William Wesley "Bill" Hiltz (2 November 1872 – 26 February 1936) was Mayor of Toronto from January 1924 - January 1925. During his term, he introduced time clocks for Toronto city workers. He was also a member of the Orange Order in Canada. He had a son and grandson, with the same names.

==Ancestry==
Hiltz descended from the Hilts families that immigrated to the New World around 1710 presumably from the Palatinate region of Germany because of the wars and famine. The family farmed on the Burnetsfield Patent in Herkimer County, New York. During the American Revolution in 1779, William Hiltz father, Joseph Hilts was brought as a small child by his grandfather, Joseph Petrie, who was forced to flee to the Province of Quebec, settling in the Niagara Peninsula in Louth Township. Joseph Hilts' sons later received land grants, with William Hilts receiving one in Esquesing Township, and Edward Thompson Hilts receiving one in Erin Township.

==Early life==
Hiltz was born and raised in Erin at Ballinafad, attending Georgetown District High School in Georgetown, Ontario and Brampton High School in Brampton. He married Annie Laidlaw on Christmas Day in 1899.

He began his career as a teacher, eventually becoming principal of Weston Collegiate Institute in 1899, and in 1901 assistant principal of the Hamilton Street School (now known as Queen Alexandra Middle School). Around that time, he became a building contractor and real estate developer, and quit teaching in 1906 to go into business full-time. During this transition, he had been known to take his students out to the construction sites to dig foundations by shovel. After developing and building over 400 stores and houses east of the Don River by 1920, his real estate properties made him the second-highest taxpayer in Toronto behind Timothy Eaton, the founder of Eaton's.

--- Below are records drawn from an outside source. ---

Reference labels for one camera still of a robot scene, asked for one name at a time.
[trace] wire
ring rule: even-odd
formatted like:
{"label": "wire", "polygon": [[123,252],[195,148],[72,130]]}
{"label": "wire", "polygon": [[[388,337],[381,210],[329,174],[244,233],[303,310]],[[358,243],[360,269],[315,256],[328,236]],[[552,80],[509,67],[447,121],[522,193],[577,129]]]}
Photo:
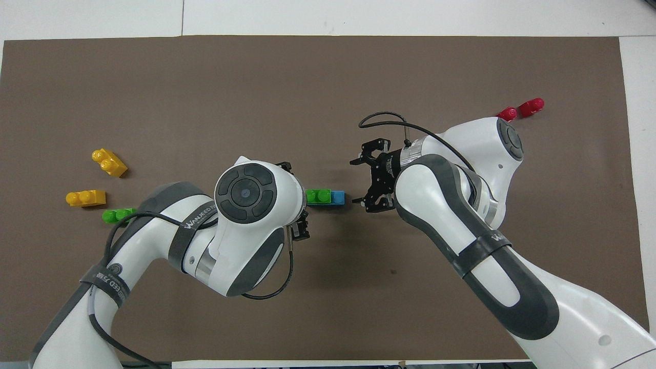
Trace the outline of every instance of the wire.
{"label": "wire", "polygon": [[246,297],[247,299],[251,299],[251,300],[270,299],[271,297],[276,296],[277,294],[281,293],[287,287],[287,285],[289,284],[289,281],[291,280],[292,273],[294,273],[294,253],[291,249],[289,249],[289,274],[287,275],[287,279],[286,279],[285,283],[283,283],[283,285],[280,286],[280,288],[278,288],[277,291],[269,293],[268,295],[253,296],[253,295],[249,295],[247,293],[243,293],[242,296]]}
{"label": "wire", "polygon": [[[100,264],[102,266],[107,267],[107,264],[109,264],[109,262],[112,260],[112,257],[115,255],[115,252],[113,252],[113,251],[114,251],[116,245],[113,245],[113,241],[114,241],[114,237],[116,236],[116,232],[119,230],[119,228],[126,225],[127,222],[130,219],[137,218],[137,217],[158,218],[158,219],[162,219],[164,221],[167,221],[171,224],[174,224],[178,227],[182,225],[182,222],[177,221],[176,219],[173,219],[171,217],[168,217],[168,216],[160,214],[160,213],[154,213],[152,211],[141,211],[139,213],[132,213],[132,214],[126,216],[125,218],[122,218],[118,223],[116,223],[116,225],[114,225],[114,227],[110,231],[110,235],[107,237],[107,242],[105,243],[104,256],[103,256],[102,260],[100,261]],[[208,222],[208,223],[203,223],[202,225],[200,225],[200,227],[198,227],[198,229],[209,228],[209,227],[217,224],[217,222],[218,222],[218,219],[215,219],[215,220],[213,220],[211,222]],[[89,322],[91,322],[91,326],[93,327],[93,329],[96,331],[96,333],[105,342],[112,345],[118,351],[121,351],[122,353],[124,353],[124,354],[126,354],[126,355],[128,355],[128,356],[130,356],[130,357],[132,357],[136,360],[139,360],[140,362],[143,362],[145,364],[143,366],[126,366],[126,365],[123,365],[123,367],[124,368],[147,368],[147,367],[151,367],[151,368],[154,368],[154,369],[161,369],[161,367],[158,363],[155,363],[154,361],[152,361],[152,360],[150,360],[146,357],[143,357],[143,356],[139,355],[138,353],[135,353],[134,351],[128,349],[126,346],[123,346],[118,341],[116,341],[114,338],[112,338],[112,336],[110,336],[107,332],[105,332],[104,329],[102,329],[102,327],[98,323],[98,320],[96,319],[95,306],[94,306],[94,304],[95,304],[95,294],[94,294],[95,289],[96,289],[96,286],[92,285],[91,290],[89,292],[89,305],[87,307],[88,310],[89,310]]]}
{"label": "wire", "polygon": [[154,361],[143,357],[139,355],[138,353],[135,353],[134,351],[128,349],[126,346],[123,346],[120,344],[120,342],[116,341],[114,338],[112,338],[107,332],[105,332],[104,329],[100,326],[100,323],[98,323],[98,319],[96,319],[96,311],[95,311],[95,291],[97,287],[96,286],[91,286],[89,290],[89,302],[87,303],[87,313],[89,315],[89,322],[91,323],[91,326],[93,329],[96,331],[96,333],[102,338],[105,342],[109,343],[112,345],[114,348],[116,348],[118,351],[121,351],[122,353],[135,358],[136,360],[139,360],[140,362],[143,362],[146,364],[146,366],[149,366],[153,369],[161,369],[161,367],[156,364]]}
{"label": "wire", "polygon": [[[110,235],[107,237],[107,242],[105,243],[105,253],[104,256],[101,260],[101,264],[104,267],[107,267],[107,264],[112,260],[112,257],[114,256],[114,252],[112,252],[112,249],[114,249],[114,246],[112,245],[114,237],[116,236],[116,232],[121,228],[123,225],[126,225],[127,222],[132,219],[132,218],[137,218],[137,217],[153,217],[153,218],[159,218],[162,220],[165,220],[171,224],[174,224],[176,226],[181,226],[182,222],[177,221],[171,217],[167,217],[166,215],[160,214],[160,213],[154,213],[152,211],[141,211],[139,213],[132,213],[125,218],[122,218],[110,231]],[[218,219],[215,219],[211,222],[203,223],[198,227],[198,229],[206,229],[212,226],[215,226],[218,223]]]}
{"label": "wire", "polygon": [[[367,120],[369,120],[369,119],[371,119],[371,118],[373,118],[373,117],[376,117],[376,116],[384,116],[384,115],[395,116],[395,117],[399,118],[401,121],[389,121],[389,120],[386,120],[386,121],[377,121],[377,122],[375,122],[375,123],[368,123],[368,124],[365,124],[365,122],[366,122]],[[400,114],[398,114],[398,113],[395,113],[395,112],[377,112],[377,113],[374,113],[374,114],[370,114],[370,115],[368,115],[366,118],[364,118],[363,120],[361,120],[361,121],[358,123],[358,127],[359,127],[359,128],[370,128],[370,127],[376,127],[376,126],[379,126],[379,125],[402,125],[402,126],[404,126],[404,127],[410,127],[410,128],[414,128],[414,129],[416,129],[416,130],[418,130],[418,131],[422,131],[423,133],[426,133],[427,135],[431,136],[432,138],[436,139],[437,141],[440,141],[444,146],[446,146],[446,148],[448,148],[452,153],[454,153],[454,154],[458,157],[458,159],[460,159],[460,160],[461,160],[461,161],[467,166],[467,168],[469,168],[469,170],[473,171],[474,173],[476,172],[476,171],[474,170],[474,168],[472,167],[472,165],[469,164],[469,162],[467,161],[467,159],[465,159],[464,156],[463,156],[458,150],[456,150],[455,147],[451,146],[446,140],[444,140],[444,139],[441,138],[440,136],[437,136],[435,133],[433,133],[433,132],[431,132],[431,131],[425,129],[424,127],[420,127],[420,126],[418,126],[418,125],[414,125],[414,124],[410,124],[410,123],[408,123],[408,122],[405,120],[405,118],[402,117],[402,116],[401,116]]]}
{"label": "wire", "polygon": [[[170,362],[164,362],[164,361],[156,362],[156,364],[160,365],[160,366],[163,366],[163,365],[164,366],[173,366],[173,364],[171,364]],[[132,364],[123,364],[123,363],[121,363],[121,365],[124,368],[147,368],[148,367],[148,365],[143,365],[143,364],[142,365],[132,365]]]}

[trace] brown mat
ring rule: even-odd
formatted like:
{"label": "brown mat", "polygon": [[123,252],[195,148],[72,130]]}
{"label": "brown mat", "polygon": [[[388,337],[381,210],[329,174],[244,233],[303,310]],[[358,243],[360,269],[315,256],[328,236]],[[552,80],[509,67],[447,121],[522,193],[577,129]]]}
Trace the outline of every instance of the brown mat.
{"label": "brown mat", "polygon": [[[102,209],[157,185],[208,193],[239,156],[290,161],[307,188],[365,194],[361,143],[399,127],[442,132],[534,97],[516,121],[526,157],[502,231],[536,265],[594,290],[647,326],[619,43],[609,38],[243,37],[8,41],[0,84],[0,360],[25,360],[102,255]],[[412,137],[419,134],[412,132]],[[91,152],[113,150],[123,179]],[[288,289],[228,299],[156,262],[114,336],[157,360],[523,358],[428,237],[395,211],[312,209]],[[255,293],[285,278],[281,258]]]}

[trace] black strap
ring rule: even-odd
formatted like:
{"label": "black strap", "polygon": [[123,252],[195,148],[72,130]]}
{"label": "black strap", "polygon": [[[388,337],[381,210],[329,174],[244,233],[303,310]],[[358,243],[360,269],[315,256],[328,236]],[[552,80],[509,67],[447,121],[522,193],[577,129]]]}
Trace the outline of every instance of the black strap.
{"label": "black strap", "polygon": [[178,227],[169,248],[169,263],[179,271],[186,273],[182,268],[182,259],[192,243],[198,227],[216,214],[216,203],[208,201],[194,210]]}
{"label": "black strap", "polygon": [[108,294],[118,307],[127,299],[130,294],[130,287],[127,286],[125,281],[118,276],[118,274],[103,267],[102,265],[94,265],[89,271],[80,278],[80,282],[90,283]]}
{"label": "black strap", "polygon": [[504,247],[512,246],[510,241],[501,232],[496,229],[486,232],[479,236],[476,241],[472,242],[469,246],[454,258],[451,262],[453,268],[461,278],[476,268],[483,260],[490,256],[494,251]]}

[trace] white floor
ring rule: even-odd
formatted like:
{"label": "white floor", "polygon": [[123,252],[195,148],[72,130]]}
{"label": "white floor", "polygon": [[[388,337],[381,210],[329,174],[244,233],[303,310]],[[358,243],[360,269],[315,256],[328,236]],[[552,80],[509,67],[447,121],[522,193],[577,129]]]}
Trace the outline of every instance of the white floor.
{"label": "white floor", "polygon": [[655,335],[656,165],[650,159],[656,156],[656,9],[645,1],[0,0],[3,41],[199,34],[620,36],[647,311]]}

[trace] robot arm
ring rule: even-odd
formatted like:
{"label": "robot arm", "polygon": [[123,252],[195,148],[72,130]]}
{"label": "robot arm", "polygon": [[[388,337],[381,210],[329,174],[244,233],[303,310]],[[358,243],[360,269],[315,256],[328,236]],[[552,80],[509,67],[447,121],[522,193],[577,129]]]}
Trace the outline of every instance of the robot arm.
{"label": "robot arm", "polygon": [[[166,184],[140,205],[109,257],[85,275],[39,339],[30,366],[122,368],[90,316],[110,332],[114,314],[155,259],[168,259],[226,296],[252,290],[278,259],[284,228],[309,237],[301,184],[280,166],[241,157],[219,178],[215,199],[191,183]],[[208,227],[216,220],[216,225]]]}
{"label": "robot arm", "polygon": [[[359,159],[370,158],[374,183],[387,179],[395,195],[375,203],[392,191],[380,195],[372,186],[358,199],[367,211],[395,207],[423,231],[538,368],[655,367],[656,341],[640,325],[598,294],[529,263],[497,230],[523,158],[514,129],[483,118],[441,136],[476,172],[455,164],[456,156],[432,137],[376,159],[363,151]],[[392,170],[381,174],[381,167]]]}

Hiltz was the Danforth Methodist Church superintendent of the largest Methodist Sunday School in Canada. He was also a leading advocate of the temperance movement and was a member of the Loyal Orange Lodge.

==Political career==

Offices held by Hiltz
| Office | Years |
|---|---|
| School trustee, Toronto Board of Education | 1911–1913 (Chairman in 1913) |
| Alderman for Ward One, Toronto City Council | 1914–1920 |
| Controller, Toronto Board of Control | 1921–1923 |
| Mayor of Toronto | 1924 |

During his term as mayor, he actively opposed Adam Beck's plans for a network of Hydro radial lines and instead, he was instrumental in getting plans approved for the construction of an elevated railway viaduct in the downtown core -which assured the final opening of the new Union Station. Hiltz's opposition to Hydro radial lines led to their rejection and also to his defeat in the following mayoral election.

Hiltz died in 1936 at age 63.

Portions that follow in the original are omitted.